When the NIH took the unprecedented step of terminating almost 700 research grants and slashing more than $1.8 billion in funding for projects that didn’t align with the Trump administration’s priorities, vulnerable communities felt the initial blast the most.
Many of the research grant cuts made between February and April affected studies overseen by the National Institute of Mental Health and the National Institute on Minority Health and Health Disparities.
“There were cuts to research related to diversity, equity and inclusion, transgender or gender-related issues,” said Gary Zammit, founder of Clinilabs, a central nervous system-focused clinical research organization. “It also brought cuts related to minority health concerns.”
Many patients were left in the lurch, according to a recent research letter published in JAMA Internal Medicine. Hundreds of trials ground to a halt, displacing 74,000 participants, many of whom were already enrolled and taking investigational medications or living with an implanted device.
And these cuts created a major logistical challenge for researchers, trying to determine how to, and if they can, save their work. The job became particularly more difficult in studies where they employed researchers whose salaries were withdrawn when the grants were canceled.
The sudden cuts also upended traditional strategies where, most often, administrations shape scientific priorities through grant approvals, not by reversing funding, Zammit said.
Picking up the pieces
When a trial ends abruptly, the scientific team can’t just close the door and walk away, said Zammit. They need to protect the safety and welfare of participants by helping them transition either to a new caregiver in the community or through a referral to a new clinical trial.
If a patient is already taking an investigational medication as part of the trial, the transition process can become even more complicated.
“There are some medications that we can’t just abruptly discontinue,” he said. In these cases, drug withdrawals may require ongoing safety monitoring using blood tests or imaging.
Among the NIH terminations were a large number of infectious-disease trials and some cancer studies. Some experts recommend creating exit plans for complex trials, such as those involving implants, to help ensure an organized response to a surprise closure that could bring substantial patient risks.
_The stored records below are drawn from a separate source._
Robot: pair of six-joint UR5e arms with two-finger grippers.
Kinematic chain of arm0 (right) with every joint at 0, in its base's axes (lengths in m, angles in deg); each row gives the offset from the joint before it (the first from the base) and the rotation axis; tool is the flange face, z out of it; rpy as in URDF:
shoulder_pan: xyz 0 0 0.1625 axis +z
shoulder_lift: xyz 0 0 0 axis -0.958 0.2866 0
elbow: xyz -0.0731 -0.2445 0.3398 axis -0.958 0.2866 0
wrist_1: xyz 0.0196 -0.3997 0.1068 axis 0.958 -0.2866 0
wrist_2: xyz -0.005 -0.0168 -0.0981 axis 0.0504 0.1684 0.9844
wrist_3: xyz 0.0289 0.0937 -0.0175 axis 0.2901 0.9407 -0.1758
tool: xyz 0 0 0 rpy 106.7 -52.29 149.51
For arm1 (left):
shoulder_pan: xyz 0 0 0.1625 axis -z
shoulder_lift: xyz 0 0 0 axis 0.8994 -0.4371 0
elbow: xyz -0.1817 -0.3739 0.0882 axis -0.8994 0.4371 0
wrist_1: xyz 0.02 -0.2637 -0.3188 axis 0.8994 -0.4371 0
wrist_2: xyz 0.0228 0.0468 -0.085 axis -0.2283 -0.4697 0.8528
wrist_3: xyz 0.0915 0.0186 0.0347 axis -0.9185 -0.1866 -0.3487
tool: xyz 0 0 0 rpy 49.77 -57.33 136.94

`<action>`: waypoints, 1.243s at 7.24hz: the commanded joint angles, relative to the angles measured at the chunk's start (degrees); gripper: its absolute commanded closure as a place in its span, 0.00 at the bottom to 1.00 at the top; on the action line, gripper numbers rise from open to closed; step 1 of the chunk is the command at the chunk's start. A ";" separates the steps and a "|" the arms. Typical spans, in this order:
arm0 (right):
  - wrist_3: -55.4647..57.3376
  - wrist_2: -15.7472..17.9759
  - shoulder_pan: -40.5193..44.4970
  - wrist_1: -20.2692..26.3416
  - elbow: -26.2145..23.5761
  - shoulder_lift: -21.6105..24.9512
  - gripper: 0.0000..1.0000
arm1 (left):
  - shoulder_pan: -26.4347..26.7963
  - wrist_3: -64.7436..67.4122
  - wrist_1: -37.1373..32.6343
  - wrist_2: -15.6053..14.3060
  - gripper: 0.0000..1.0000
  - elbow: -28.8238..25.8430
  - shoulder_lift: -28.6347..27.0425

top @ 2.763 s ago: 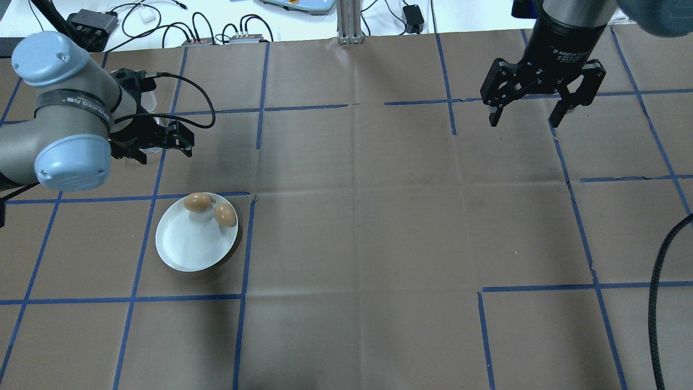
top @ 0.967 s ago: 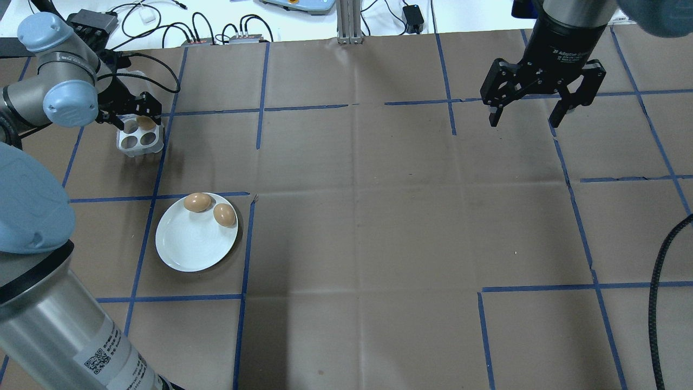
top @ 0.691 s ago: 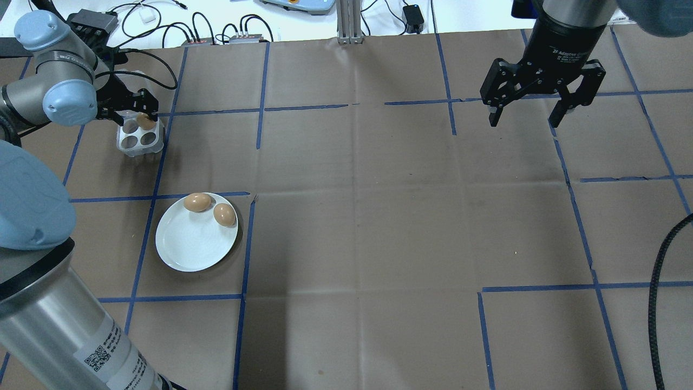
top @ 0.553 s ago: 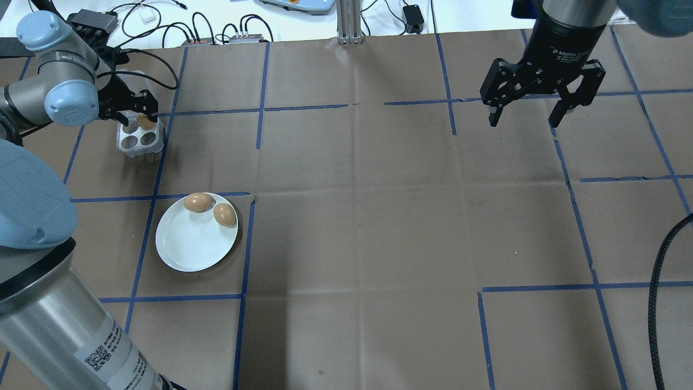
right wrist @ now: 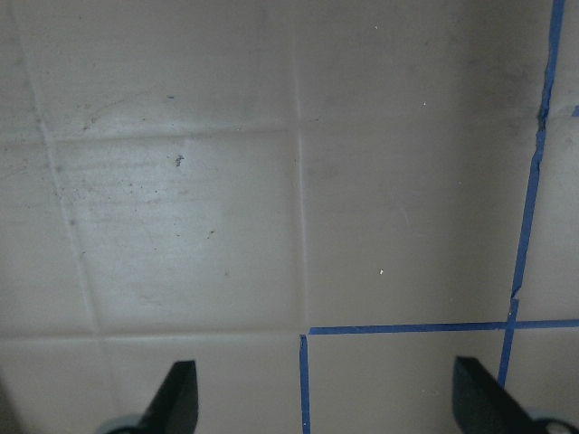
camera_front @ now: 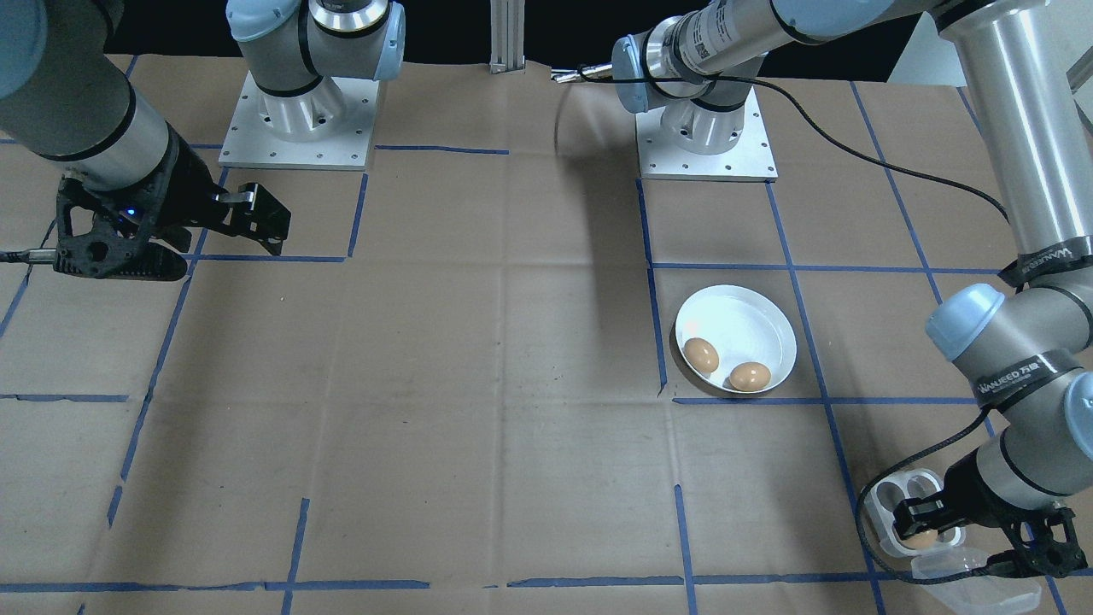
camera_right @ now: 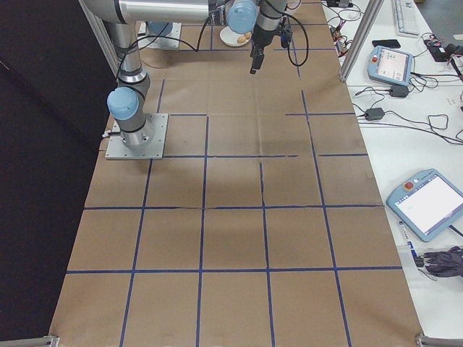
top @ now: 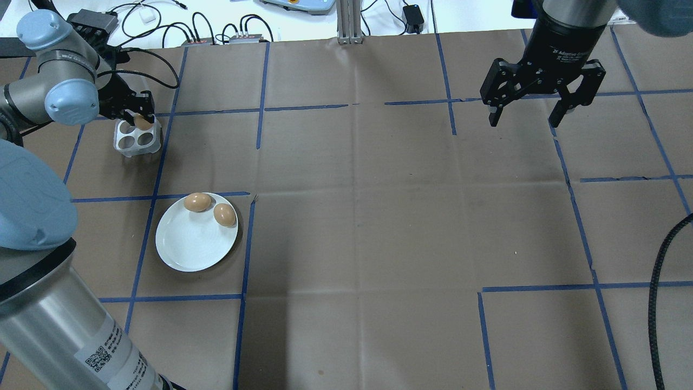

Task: Place egg on plate

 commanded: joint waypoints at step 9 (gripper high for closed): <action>0.00 0.07 0.00 0.00 0.00 -0.03 0.00 | 7.65 5.00 -4.18 -0.49 0.90 39.13 29.75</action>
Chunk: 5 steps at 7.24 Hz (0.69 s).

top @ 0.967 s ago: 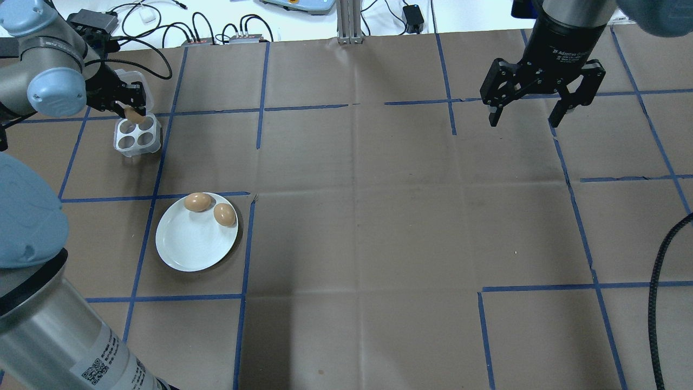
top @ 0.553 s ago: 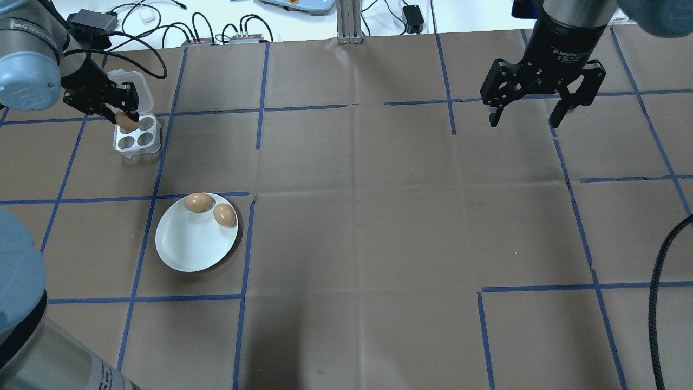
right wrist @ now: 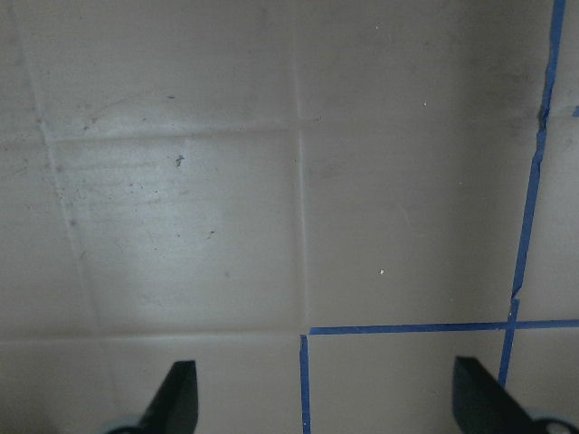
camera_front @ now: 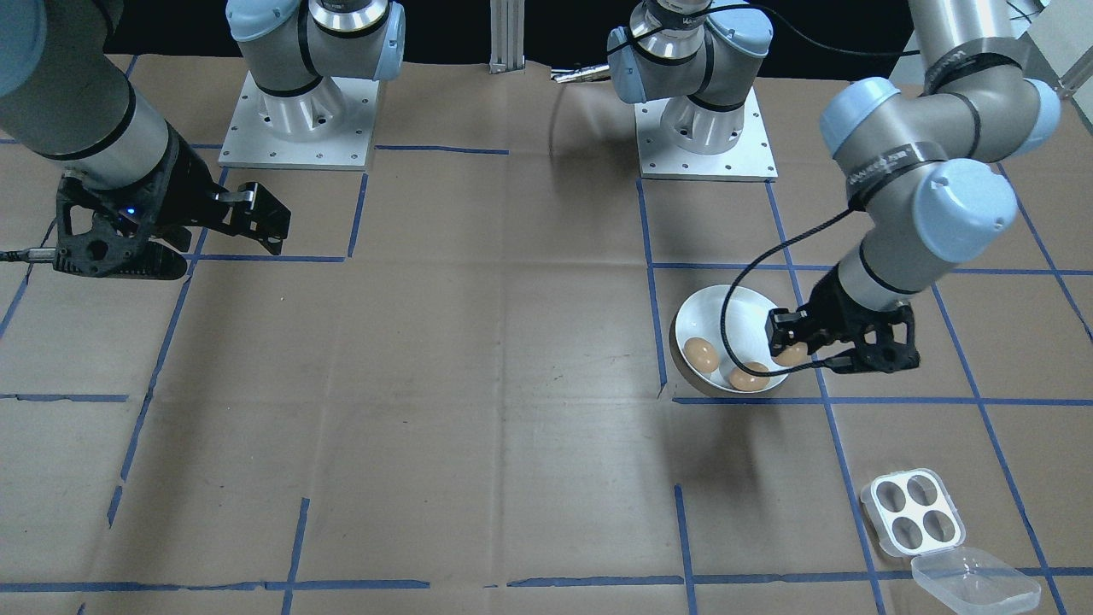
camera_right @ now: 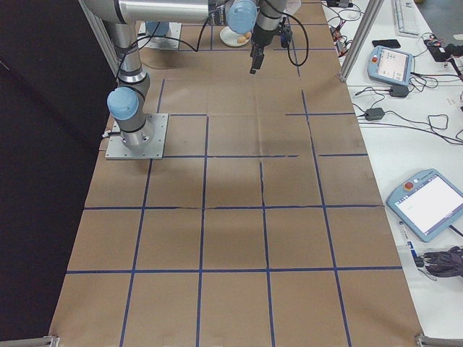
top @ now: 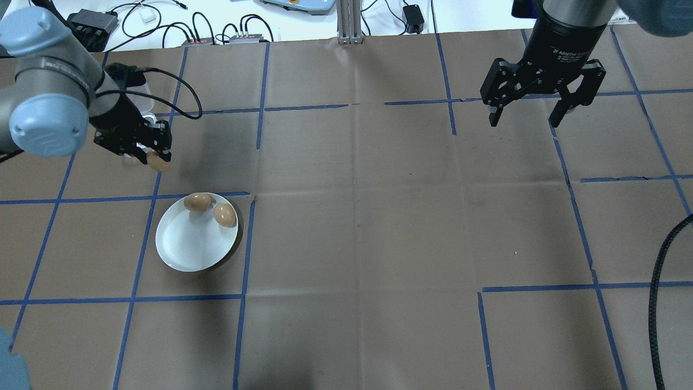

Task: Place egg on plate

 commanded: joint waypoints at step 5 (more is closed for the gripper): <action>0.00 -0.02 0.00 0.00 0.00 0.03 0.00 | 0.32 -0.70 6.63 -2.01 0.00 5.50 1.56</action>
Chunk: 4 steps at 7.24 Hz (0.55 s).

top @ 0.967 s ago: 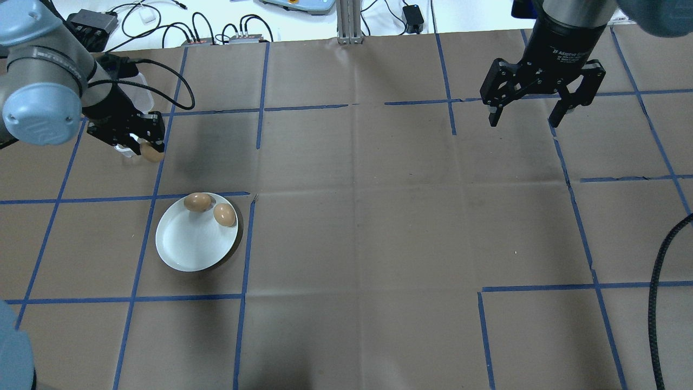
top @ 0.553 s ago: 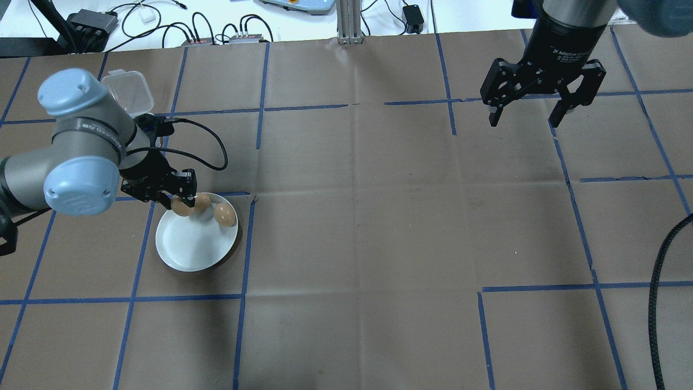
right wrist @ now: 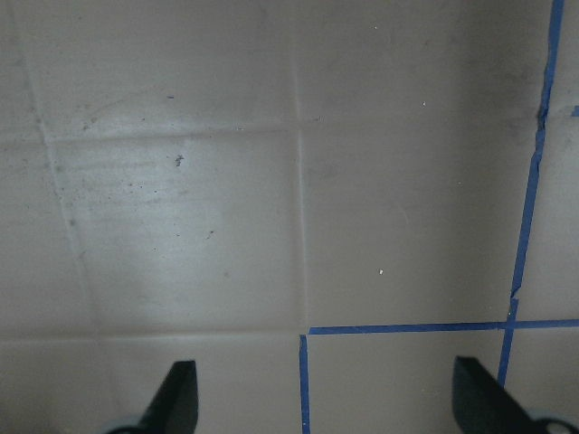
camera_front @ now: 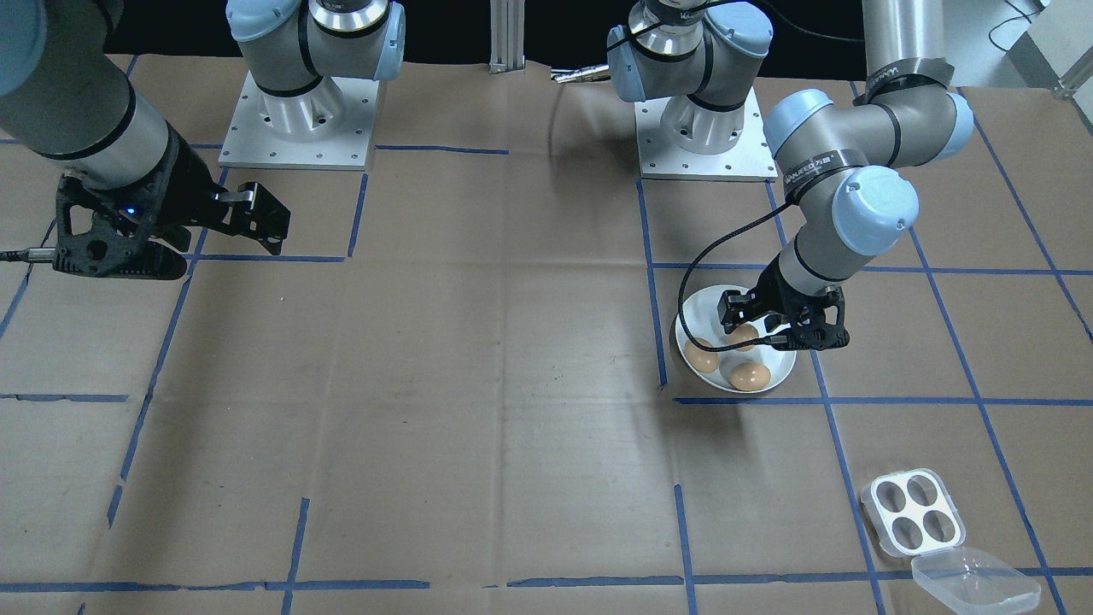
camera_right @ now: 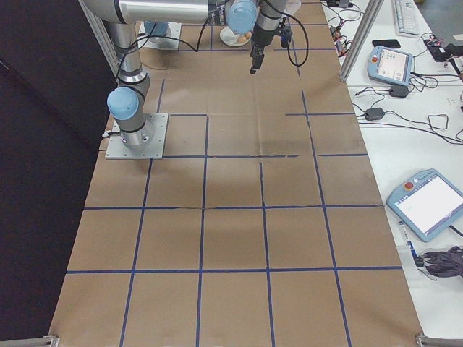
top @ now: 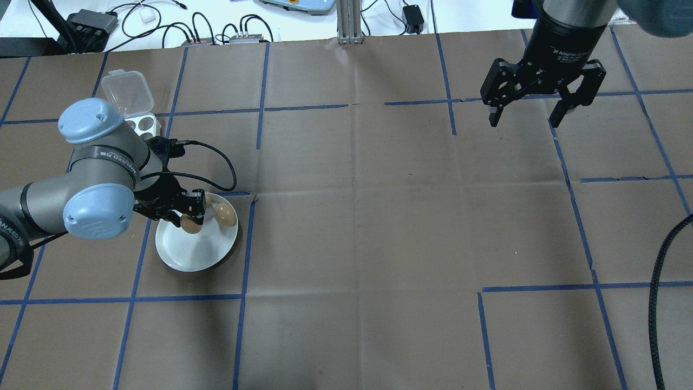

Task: Place egg on plate

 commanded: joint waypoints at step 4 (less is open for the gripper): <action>0.00 0.02 0.00 0.00 0.00 0.00 0.00 | 1.72 4.12 -19.59 -1.20 0.00 -22.10 4.15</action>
Beyond patient-related responsibilities, researchers also must scramble to salvage the data they’ve already collected. Proper data analysis and careful closure of datasets are critical to preserving the scientific value of a terminated trial to ensure the information remains useful and credible for future research. Ensuring data quality is also crucial if researchers are looking to find alternate funding.
If researchers can’t find a way forward, it may spell the end of research that could have improved patient care and laid the early scientific groundwork for future commercial drugs. For some scientists, the terminated trial may represent a lifetime of work.
Beyond immediate operational challenges, Zammit and other experts see broader and significant risk in post-approval cuts, including patient harm, threats to research integrity and setbacks for long-term scientific progress.